People's Pilot, Volume 2, Number 35, Rensselaer, Jasper County, 17 February 1893 — THE FUNNY AUCTIONEER. [ARTICLE]
THE FUNNY AUCTIONEER.
On One Occasion He Was Brought to See the Serious Side of a Case. "I was called on once to sell by auc tion a lot of household furniture belonging to a man and his wife who had been married four or five years," said an auctioneer in a reminiscent mood. "All I knew about it was that a death somewhere necessitated their removal from my town, and, as they had no money, they were compelled to sell their effects to get enough to move on Well, I was having a picnic in my young and foolish way, gaying and bantering and making brilliant and witty side remarks on the articles as they came under the hammer. After I had disposed of a lot of stuff a cradle was put up.
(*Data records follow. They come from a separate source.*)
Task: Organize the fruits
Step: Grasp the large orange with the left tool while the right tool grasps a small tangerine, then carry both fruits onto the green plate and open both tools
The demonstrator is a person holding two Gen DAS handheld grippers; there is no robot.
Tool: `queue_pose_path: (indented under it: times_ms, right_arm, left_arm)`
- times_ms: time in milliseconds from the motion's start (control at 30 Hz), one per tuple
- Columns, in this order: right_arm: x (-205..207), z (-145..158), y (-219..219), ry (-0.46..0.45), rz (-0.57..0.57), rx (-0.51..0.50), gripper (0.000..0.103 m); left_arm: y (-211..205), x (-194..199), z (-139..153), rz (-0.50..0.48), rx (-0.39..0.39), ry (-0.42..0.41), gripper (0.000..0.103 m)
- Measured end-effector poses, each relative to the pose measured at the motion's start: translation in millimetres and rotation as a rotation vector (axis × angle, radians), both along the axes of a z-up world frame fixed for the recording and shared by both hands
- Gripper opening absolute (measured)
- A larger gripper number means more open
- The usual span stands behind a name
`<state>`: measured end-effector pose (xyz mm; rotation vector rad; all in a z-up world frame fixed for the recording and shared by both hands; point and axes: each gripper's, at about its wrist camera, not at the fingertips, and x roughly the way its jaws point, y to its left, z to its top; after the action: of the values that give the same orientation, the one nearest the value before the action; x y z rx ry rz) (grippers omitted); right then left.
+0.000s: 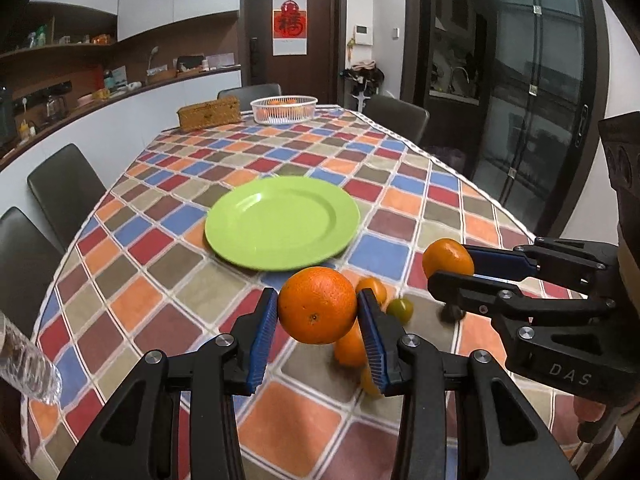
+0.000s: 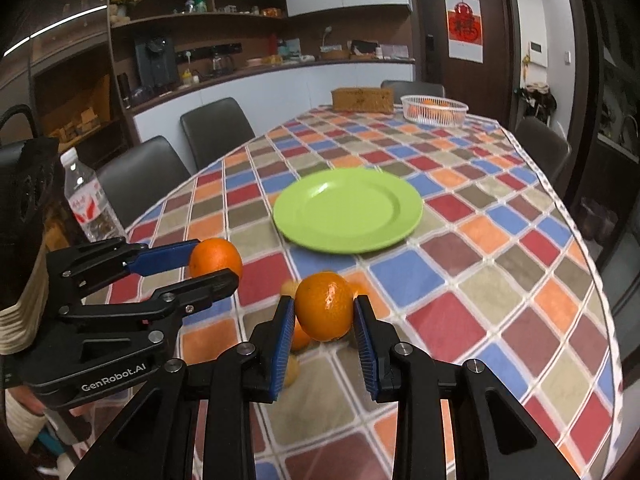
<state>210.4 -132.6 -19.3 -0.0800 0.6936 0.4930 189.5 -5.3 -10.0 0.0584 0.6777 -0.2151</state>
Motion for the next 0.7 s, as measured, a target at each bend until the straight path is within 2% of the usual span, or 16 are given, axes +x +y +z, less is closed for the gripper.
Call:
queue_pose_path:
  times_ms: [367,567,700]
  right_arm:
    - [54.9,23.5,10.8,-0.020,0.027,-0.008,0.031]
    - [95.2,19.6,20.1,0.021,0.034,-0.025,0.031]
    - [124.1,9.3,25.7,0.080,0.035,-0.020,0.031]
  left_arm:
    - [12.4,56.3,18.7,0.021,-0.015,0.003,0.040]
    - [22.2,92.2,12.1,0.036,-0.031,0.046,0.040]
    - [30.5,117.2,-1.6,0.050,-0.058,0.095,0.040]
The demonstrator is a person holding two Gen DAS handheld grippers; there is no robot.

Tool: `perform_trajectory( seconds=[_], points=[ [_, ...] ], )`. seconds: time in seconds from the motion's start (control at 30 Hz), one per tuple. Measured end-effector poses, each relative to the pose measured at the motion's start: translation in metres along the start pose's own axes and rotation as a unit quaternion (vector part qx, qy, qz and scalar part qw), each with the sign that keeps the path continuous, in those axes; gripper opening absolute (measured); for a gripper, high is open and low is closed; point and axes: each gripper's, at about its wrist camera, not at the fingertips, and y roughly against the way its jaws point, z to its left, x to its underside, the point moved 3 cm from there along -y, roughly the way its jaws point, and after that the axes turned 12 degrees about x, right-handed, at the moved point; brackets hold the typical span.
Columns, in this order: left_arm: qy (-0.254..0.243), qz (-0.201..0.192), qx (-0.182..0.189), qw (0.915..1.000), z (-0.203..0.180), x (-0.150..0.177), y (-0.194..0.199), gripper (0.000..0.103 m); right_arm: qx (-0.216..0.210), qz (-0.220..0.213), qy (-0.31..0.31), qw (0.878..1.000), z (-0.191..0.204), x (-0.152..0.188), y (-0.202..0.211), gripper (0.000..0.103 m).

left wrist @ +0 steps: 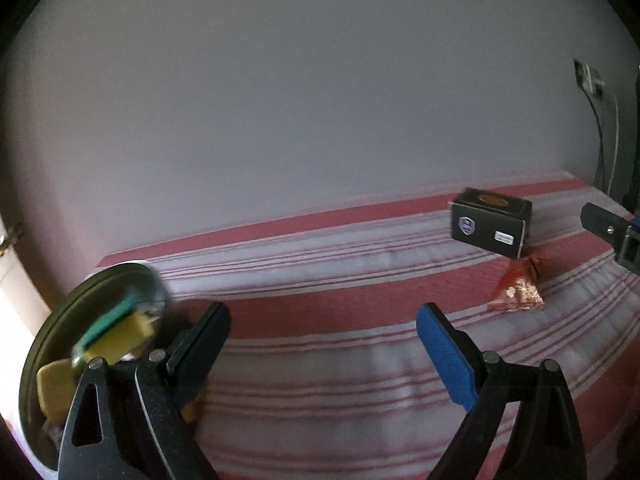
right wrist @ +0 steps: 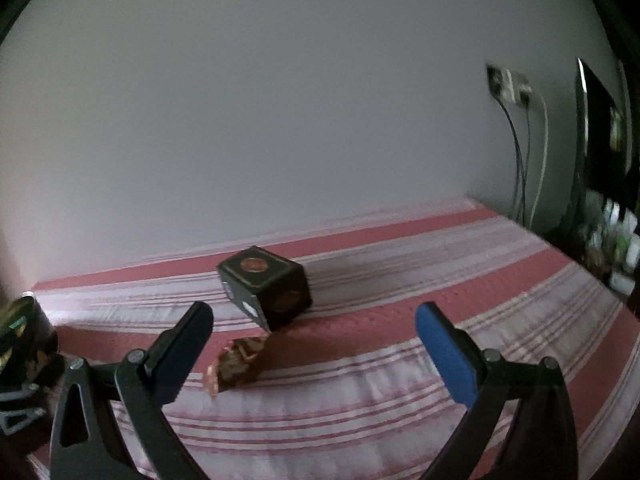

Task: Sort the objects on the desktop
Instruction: 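Move both grippers back toward the black box and orange packet, then grasp the orange snack packet with the right gripper while the left gripper grasps the black box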

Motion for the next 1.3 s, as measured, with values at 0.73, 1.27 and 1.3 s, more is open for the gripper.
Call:
perform_trajectory(
  seconds=[0.73, 1.27, 1.3],
  points=[
    [-0.023, 0.057, 0.003, 0.9981, 0.002, -0.007, -0.045, 0.095, -0.087, 0.167, 0.112, 0.976, 0.078, 0.026, -0.056, 0.067],
    [-0.015, 0.073, 0.006, 0.9972, 0.007, -0.005, -0.052, 0.095, -0.116, 0.146, 0.099, 0.977, 0.069, 0.021, -0.050, 0.035],
    [-0.014, 0.074, 0.005, 0.9972, 0.007, -0.005, -0.052, 0.095, -0.115, 0.140, 0.099, 0.978, 0.067, 0.019, -0.048, 0.035]
  ],
)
There were several young men of my acquaintance in the crowd, and I smiled at them as I turned the cradle ’round and began to rock it, humming a lullaby as I did so. 'Empty is the cradle, baby's gone,' I said, and was going on to say something else to get a laugh, when I happened to look down into the face of a woman close to the platform I was standing on. She was dressed in faded black, evidently given her by some woman larger than she was, and there was a look in her eyes that made me stop. “She didn’t speak, but as I stopped she looked up at me with the tears starting, and lifting her hands in a mute appeal of remonstrance no word could describe, she gave a great sob of agony and turned away. “ ‘I—I didn’t know,’ was all I could stammer in apology. And I didn’t know that it was her baby’s cradle I was selling, and because the cradle was empty her heart was broken and she could no longer live in the house that the baby had left. “No, I didn’t know, nor did the crowd, but they all did pretty soon, and I told them a story that had no fun in it for any heart there, but it took just the same and I got $150 for that cradle before I was done with it, and then gave it back to the poor young mother."